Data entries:
┌──
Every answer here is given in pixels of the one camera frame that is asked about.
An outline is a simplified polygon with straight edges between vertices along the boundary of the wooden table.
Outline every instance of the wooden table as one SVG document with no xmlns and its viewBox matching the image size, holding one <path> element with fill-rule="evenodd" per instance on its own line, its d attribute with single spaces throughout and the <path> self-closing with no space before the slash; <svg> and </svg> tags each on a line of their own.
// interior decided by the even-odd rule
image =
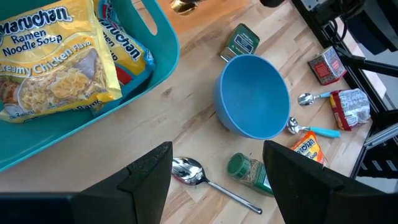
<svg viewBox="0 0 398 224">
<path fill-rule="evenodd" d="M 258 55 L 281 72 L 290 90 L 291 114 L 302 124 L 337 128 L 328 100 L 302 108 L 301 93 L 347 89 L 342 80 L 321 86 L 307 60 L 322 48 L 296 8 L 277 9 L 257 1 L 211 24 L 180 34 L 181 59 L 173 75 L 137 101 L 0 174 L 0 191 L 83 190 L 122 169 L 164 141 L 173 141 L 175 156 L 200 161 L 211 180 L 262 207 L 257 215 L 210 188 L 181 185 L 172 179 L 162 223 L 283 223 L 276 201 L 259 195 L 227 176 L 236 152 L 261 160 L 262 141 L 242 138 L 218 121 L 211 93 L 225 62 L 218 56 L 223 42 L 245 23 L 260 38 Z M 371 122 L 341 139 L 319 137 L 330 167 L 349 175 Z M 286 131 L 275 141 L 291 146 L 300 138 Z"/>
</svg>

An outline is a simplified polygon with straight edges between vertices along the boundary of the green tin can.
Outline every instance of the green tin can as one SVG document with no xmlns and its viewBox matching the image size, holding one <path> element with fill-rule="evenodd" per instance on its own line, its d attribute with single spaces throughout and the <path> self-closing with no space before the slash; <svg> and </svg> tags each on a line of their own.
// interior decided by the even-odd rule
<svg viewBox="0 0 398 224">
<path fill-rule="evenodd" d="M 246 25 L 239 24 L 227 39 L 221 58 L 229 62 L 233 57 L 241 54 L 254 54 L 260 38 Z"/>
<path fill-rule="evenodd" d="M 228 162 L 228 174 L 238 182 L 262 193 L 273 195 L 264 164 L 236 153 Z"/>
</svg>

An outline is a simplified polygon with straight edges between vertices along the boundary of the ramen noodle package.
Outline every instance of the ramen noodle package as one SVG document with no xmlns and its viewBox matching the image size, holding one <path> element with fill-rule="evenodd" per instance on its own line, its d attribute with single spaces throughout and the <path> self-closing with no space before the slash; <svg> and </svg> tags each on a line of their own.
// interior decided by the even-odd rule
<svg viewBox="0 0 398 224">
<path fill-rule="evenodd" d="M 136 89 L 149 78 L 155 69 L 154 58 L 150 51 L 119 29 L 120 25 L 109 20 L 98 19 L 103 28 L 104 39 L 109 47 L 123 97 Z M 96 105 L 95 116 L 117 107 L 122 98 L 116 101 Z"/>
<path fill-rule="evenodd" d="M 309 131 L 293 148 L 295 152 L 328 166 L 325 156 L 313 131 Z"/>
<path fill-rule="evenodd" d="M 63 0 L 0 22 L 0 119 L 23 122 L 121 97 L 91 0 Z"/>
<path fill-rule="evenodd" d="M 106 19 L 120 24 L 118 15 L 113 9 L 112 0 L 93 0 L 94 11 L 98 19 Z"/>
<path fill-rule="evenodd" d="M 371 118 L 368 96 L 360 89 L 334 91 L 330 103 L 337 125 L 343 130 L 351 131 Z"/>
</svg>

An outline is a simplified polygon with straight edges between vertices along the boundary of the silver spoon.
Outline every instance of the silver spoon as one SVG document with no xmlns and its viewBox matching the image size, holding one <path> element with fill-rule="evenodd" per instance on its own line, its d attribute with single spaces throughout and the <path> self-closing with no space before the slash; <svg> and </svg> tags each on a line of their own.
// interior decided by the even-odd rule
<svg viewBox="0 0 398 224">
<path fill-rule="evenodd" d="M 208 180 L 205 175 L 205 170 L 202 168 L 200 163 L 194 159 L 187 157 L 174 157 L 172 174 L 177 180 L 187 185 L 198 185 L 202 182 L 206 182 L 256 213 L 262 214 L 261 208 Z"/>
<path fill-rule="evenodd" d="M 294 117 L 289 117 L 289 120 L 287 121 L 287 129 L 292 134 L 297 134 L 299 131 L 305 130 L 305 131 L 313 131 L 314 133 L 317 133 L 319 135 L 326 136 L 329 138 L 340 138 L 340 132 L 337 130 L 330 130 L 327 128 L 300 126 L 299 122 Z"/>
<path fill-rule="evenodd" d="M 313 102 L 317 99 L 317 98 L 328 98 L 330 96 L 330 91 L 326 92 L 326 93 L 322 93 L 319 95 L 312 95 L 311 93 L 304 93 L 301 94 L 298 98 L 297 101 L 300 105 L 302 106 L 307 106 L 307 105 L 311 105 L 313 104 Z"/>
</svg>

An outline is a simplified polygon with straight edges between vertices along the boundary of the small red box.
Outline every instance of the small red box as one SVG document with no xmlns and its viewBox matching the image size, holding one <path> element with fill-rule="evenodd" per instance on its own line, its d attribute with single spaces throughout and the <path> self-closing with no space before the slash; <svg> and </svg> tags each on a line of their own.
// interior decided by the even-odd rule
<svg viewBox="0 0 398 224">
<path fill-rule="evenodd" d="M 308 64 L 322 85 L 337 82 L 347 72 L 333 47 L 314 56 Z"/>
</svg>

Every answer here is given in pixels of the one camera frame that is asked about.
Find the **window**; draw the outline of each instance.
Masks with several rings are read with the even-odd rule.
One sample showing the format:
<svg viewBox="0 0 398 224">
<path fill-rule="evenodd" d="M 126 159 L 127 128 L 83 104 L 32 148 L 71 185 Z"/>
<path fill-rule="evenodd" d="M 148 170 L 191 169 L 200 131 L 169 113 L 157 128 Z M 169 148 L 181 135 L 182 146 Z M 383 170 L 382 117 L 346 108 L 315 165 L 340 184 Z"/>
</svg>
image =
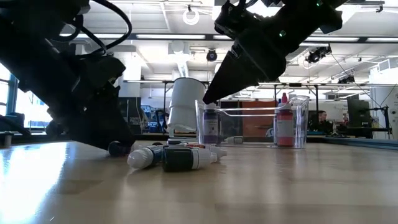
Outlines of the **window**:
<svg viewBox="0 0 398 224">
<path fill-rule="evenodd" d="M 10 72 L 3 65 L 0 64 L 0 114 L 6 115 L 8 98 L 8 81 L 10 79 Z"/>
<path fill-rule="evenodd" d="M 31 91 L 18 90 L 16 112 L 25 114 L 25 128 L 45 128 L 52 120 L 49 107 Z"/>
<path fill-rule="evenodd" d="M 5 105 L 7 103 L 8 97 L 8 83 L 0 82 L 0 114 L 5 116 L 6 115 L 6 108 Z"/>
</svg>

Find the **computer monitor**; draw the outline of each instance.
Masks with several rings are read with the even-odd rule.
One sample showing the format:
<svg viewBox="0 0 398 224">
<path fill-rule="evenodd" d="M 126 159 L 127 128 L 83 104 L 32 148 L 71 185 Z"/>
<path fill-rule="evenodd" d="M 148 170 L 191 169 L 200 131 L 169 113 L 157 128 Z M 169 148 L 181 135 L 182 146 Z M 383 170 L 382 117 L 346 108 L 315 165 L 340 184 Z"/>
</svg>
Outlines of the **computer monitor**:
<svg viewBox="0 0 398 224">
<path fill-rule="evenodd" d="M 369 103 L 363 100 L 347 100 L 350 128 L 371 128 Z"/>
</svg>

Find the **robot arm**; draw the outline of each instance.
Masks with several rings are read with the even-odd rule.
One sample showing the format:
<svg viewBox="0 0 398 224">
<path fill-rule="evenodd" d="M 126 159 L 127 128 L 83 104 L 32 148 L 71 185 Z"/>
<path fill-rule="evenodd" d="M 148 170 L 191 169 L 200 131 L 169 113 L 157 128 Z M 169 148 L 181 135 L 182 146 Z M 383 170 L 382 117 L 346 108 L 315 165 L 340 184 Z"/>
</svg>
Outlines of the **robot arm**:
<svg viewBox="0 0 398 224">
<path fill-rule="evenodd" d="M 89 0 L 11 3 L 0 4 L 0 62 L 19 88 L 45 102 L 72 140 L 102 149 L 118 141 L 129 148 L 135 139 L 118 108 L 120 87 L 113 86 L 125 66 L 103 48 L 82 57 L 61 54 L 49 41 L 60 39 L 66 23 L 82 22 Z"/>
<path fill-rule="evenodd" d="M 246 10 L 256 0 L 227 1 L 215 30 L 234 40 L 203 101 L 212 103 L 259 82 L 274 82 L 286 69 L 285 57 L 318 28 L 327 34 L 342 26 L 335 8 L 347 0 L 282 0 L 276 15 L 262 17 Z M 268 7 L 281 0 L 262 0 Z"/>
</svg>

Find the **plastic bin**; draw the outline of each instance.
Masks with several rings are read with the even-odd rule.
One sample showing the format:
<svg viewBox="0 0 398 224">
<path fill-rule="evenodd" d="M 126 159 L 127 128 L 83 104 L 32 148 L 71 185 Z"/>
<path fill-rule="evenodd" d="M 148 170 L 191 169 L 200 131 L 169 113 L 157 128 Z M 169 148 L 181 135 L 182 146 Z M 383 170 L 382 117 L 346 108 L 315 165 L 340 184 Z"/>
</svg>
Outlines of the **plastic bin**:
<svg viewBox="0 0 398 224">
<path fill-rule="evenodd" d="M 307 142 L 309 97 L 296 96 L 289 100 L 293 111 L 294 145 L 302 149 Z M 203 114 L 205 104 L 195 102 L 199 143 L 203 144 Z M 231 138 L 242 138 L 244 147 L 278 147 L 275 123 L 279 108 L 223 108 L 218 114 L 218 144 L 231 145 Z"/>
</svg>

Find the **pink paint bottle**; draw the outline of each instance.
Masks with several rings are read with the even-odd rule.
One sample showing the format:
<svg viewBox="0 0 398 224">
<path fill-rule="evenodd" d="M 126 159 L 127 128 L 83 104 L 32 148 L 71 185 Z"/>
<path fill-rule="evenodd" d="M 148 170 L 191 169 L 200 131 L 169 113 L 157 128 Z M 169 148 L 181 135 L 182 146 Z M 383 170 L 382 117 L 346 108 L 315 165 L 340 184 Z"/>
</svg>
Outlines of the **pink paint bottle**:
└──
**WHAT TO PRODUCE**
Exactly and exclusively, repeat the lines from the line that contains "Outlines of the **plastic" through the end of the records, both ends included.

**WRITTEN SOLUTION**
Outlines of the **plastic bin**:
<svg viewBox="0 0 398 224">
<path fill-rule="evenodd" d="M 307 142 L 309 97 L 296 96 L 289 100 L 293 111 L 294 145 L 302 149 Z M 203 114 L 205 104 L 195 102 L 199 143 L 203 144 Z M 231 138 L 242 138 L 244 147 L 278 147 L 275 123 L 279 108 L 223 108 L 218 114 L 218 144 L 231 145 Z"/>
</svg>

Find the **pink paint bottle**; draw the outline of each instance.
Masks with several rings are read with the even-odd rule.
One sample showing the format:
<svg viewBox="0 0 398 224">
<path fill-rule="evenodd" d="M 126 159 L 127 128 L 83 104 L 32 148 L 71 185 Z"/>
<path fill-rule="evenodd" d="M 148 170 L 191 169 L 200 131 L 169 113 L 157 128 Z M 169 148 L 181 135 L 182 146 Z M 383 170 L 382 117 L 346 108 L 315 165 L 340 184 Z"/>
</svg>
Outlines of the **pink paint bottle**:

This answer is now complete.